#### [Prompt]
Copy each line exactly, starting with the one that contains "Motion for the" and stopping after the last line of the material below, with nothing else.

BEGIN Recorded information

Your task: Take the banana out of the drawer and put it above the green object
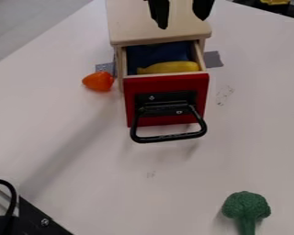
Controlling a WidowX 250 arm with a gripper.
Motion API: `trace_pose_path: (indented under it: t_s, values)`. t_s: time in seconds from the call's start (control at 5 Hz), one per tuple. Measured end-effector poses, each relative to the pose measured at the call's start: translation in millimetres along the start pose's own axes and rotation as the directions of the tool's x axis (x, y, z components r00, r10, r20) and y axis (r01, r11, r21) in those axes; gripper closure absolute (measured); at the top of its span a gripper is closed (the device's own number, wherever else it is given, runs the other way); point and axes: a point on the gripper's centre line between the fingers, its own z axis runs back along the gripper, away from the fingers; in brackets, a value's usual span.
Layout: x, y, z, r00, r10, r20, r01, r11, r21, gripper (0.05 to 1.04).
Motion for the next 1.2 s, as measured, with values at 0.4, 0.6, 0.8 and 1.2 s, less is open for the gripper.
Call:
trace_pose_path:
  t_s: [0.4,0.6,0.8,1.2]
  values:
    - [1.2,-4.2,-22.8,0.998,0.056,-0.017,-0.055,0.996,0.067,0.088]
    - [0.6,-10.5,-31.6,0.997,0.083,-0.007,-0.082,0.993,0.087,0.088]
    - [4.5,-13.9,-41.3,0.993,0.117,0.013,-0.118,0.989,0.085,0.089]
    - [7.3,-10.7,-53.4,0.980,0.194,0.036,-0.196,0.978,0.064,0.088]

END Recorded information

#### [Solved problem]
Motion for the next 1.2 s, as measured, with values at 0.4, 0.6, 0.8 and 1.2 s, less is open for the gripper.
Call:
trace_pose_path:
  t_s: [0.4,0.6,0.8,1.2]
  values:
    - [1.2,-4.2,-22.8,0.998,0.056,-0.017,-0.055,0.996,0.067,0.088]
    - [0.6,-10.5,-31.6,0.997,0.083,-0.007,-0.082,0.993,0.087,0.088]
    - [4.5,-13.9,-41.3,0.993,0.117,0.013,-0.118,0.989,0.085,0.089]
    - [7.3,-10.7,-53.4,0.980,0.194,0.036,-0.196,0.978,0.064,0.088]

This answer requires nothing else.